I've been a little luckier. I also can live quite comfortably in a world where there are no savings books. I can be quite contented working my banking accounts on-line. Of course, when I relocated to Los Angeles ten years ago, I was forced to find myself a new financial institute after a longterm marriage with Chase. The first few attempts at trying to find a new monetary dating partner were disastrous. I bounced my money around from bank to bank as if I were some prostitute looking for candy bars and nylons during World War II. Wells Fargo was the worst. They haphazardly would apply some stringent bank fee for any minor infraction. I sneezed once on a teller's line and the bank manager ran over immediately. "That will be three dollars, sir.

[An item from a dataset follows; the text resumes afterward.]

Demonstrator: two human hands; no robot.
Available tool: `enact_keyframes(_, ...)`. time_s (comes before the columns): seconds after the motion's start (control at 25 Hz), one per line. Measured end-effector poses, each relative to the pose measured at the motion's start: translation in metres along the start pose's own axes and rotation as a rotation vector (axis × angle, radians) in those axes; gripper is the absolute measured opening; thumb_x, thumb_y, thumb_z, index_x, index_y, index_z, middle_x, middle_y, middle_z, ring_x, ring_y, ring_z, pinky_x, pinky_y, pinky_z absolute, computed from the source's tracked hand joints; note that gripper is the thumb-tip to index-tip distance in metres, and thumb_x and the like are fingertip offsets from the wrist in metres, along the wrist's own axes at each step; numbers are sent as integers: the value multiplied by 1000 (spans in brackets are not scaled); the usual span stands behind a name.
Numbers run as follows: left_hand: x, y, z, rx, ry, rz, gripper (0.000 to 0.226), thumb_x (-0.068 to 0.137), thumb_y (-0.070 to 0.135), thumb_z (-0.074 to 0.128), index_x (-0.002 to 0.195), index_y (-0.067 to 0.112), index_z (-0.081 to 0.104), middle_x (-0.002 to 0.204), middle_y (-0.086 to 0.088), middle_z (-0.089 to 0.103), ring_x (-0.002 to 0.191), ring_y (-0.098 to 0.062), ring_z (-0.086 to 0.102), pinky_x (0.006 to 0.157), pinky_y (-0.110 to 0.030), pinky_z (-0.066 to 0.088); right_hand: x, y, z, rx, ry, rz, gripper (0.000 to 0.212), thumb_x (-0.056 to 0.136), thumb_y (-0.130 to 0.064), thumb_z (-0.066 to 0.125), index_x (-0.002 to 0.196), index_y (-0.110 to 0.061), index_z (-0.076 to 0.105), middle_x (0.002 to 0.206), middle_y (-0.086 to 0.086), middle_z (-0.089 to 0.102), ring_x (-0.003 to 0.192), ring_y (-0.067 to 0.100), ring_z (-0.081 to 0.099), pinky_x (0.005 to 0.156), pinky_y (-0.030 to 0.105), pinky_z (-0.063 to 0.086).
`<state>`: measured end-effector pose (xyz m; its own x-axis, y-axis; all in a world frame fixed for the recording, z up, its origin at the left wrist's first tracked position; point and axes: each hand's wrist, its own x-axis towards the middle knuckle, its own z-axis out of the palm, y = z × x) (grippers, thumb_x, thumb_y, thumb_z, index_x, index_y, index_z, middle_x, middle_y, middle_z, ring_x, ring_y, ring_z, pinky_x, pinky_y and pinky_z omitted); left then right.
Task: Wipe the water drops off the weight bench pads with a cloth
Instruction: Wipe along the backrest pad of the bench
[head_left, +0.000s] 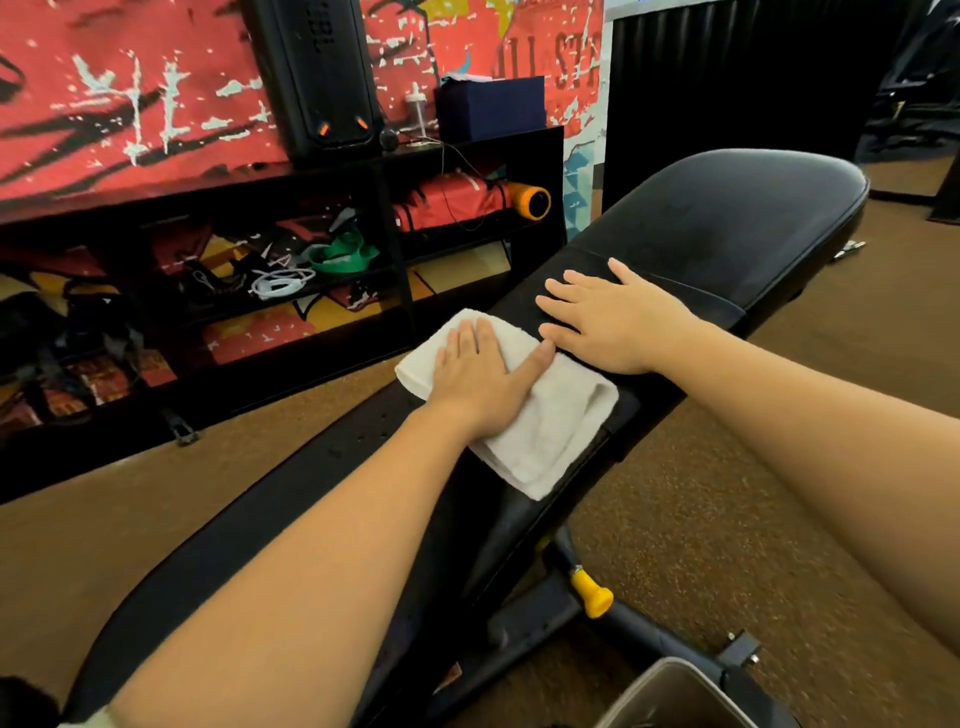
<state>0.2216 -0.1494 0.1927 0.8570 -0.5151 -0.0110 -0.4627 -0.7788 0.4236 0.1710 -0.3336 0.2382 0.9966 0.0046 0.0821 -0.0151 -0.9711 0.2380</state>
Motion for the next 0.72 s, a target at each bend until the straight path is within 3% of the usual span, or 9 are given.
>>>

And gesundheit." It was that bad.
When I hooked up with Washington Mutual a few years ago, they were the new kids in town. My only reason for moving to them was they had a branch downstairs from my office. From my first inklings, they seemed to be super nice. And the fact that they were also opening up branches in New York made this bi-coaster a happy camper.
But, it was when push came to shove off the bridge that I married them for life. There have been two occasions where they bailed me out of my own overflowing bucket of stupidity.

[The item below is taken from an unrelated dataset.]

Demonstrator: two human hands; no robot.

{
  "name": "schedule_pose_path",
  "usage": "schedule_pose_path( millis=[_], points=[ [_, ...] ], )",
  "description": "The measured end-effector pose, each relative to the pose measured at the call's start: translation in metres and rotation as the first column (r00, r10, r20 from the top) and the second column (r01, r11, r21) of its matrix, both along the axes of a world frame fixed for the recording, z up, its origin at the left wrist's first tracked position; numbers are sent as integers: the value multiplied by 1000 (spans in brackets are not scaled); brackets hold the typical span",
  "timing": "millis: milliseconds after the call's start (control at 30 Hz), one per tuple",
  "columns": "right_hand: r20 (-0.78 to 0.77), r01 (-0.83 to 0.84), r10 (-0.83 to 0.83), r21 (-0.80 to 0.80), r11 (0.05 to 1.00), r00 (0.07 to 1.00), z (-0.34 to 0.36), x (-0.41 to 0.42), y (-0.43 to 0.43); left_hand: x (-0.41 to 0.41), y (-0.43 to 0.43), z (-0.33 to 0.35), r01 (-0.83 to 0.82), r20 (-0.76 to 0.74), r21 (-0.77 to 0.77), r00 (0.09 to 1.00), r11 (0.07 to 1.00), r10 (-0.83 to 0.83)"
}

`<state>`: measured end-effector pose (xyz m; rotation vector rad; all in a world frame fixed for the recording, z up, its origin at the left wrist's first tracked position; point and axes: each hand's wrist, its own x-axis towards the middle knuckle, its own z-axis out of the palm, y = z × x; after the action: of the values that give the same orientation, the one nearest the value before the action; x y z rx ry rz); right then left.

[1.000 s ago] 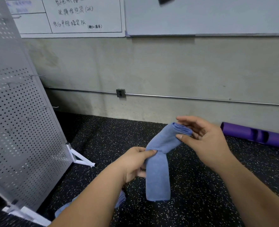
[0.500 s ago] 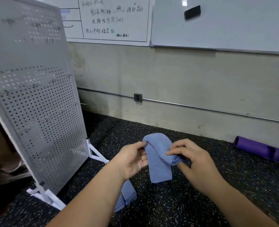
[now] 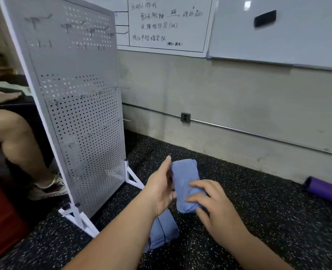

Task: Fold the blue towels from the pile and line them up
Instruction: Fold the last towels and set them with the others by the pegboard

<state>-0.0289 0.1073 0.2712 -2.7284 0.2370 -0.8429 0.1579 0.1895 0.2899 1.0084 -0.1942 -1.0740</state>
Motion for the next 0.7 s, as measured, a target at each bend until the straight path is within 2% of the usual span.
schedule_pose_path(
  millis=[133, 200, 267, 300, 367, 433, 533, 600, 667, 700],
  points=[
    [-33, -68, 68, -1, 998, 997, 0, 18, 6, 10, 13, -6, -29, 184, -5, 983, 1000, 29],
    [-28, -65, 68, 100, 993, 997, 2, 26, 10, 19, 19, -12, -87, 273, 15, 959, 996, 80],
    [48, -4, -10, 282, 959, 999, 6, 36, 11, 28, 26, -13, -111, 399, 7, 912, 994, 99],
    [85, 26, -64, 393, 919, 994, 8, 42, 9, 32, 29, -13, -98, 442, -14, 892, 995, 94],
    [64, 50, -118, 639, 768, 991, 10, 53, 1, 35, 34, -11, -35, 476, -56, 878, 998, 58],
    [-13, 33, -37, 784, 620, 999, 9, 60, -8, 38, 37, -11, 44, 491, -70, 871, 997, -4],
    [-43, -15, 88, 820, 573, 995, 9, 68, -12, 41, 39, -14, 104, 487, -54, 871, 993, -65],
    [-16, -26, 67, 818, 575, 998, 10, 75, -12, 42, 38, -18, 86, 484, -28, 873, 996, -62],
    [6, -4, -1, 801, 599, 1000, 9, 80, -12, 45, 33, -24, -13, 582, 18, 813, 1000, 0],
    [7, 19, -40, 794, 607, 999, 8, 83, -12, 47, 29, -28, -99, 663, 45, 747, 994, 44]
  ],
)
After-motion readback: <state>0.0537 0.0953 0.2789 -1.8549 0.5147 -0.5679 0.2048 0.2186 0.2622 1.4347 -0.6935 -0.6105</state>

A few years ago, I enjoyed lunch at PF Changs in Sherman Oaks with a friend of mine. I picked up the tab. The following day, I hopped onto an American Airlines flight for seven days in NY. As per usual upon my arrival, I head to the supermarket for some apartment essentials. I opened my wallet to run my bank card. It was not there. It didn't take me long to figure out that I had left it the day before at PF Changs.
And the call to the restaurant confirmed it. My debit card was sitting safely in some manager's drawer, like a lost boy sucking on a lollipop at the police station. The only trouble is that they would not release it to my friend. Or mail it to me in NY. Screwed. For the next seven days.
I called Washington Mutual and they bent over backwards to get a new debit card expressed to me in two days. And they didn't blink an eye. Never once did they challenge me for my stupidity. I was doing that all by myself.
If that was my engagement with this bank, here's how the formal wedding happened. Just last week. On Black Friday, the day after Thanksgiving.
No, I was not at a doorbusters sale at Kohl's. I had gone to the WaMu ATM near my house to get some cash to pay my housekeeper, who has suddenly figured out she can take our checks anymore. Don't ask. Anyway, I then head to a local card store. I open my wallet to pay. The debit card is gone. Of course, I had left it in the ATM slot.
Cursing my burgeoning career as a numbskull, I raced back to the bank. The card was gone from the slot. I immediately assumed that I was the Christmas miracle for some Mexican family. But, no. My debit card was safe and sound in the ATM vault. WaMu has a safety feature. Cards not retrieved are sucked back into the machine, which is something that your favorite blogging moron never knew.
Now I'm sure other banks have similar devices in place. But they're not Washington Mutual. The girl gave me back my card with a smile.
And my account wasn't charged three dollars.
Dinner last night: Crispy Spicy Beef at the Cheesecake Factory.
1 comment:
I did the same dumb thing at my ATM. After pulling the cash I walked away oblivious to the beeping which meant, "Hey, stupid! Take your card." I went to Whole Foods, filled the cart and could not find my debit card because it was still at Bank of America. The cash covered the groceries, and I raced back to the ATM to find no card. Great. Some lucky stranger was draining my account. The dollar bills with wings flew out the window like in the old comic books.
Long story short. The machine had sucked the card back and the staff had retrieved it. The teller had a stack of cards so I felt less dumb,not alone in my absentmindedness.
Cut to last week. I walk up to the ATM and it's beeping. Some schmoe had just walked away sans his card. A minute later he runs out of the bank and I hand him his card. Did he thank me? Of course not.
Dumb people do dumb things. Smart people do dumb things, too.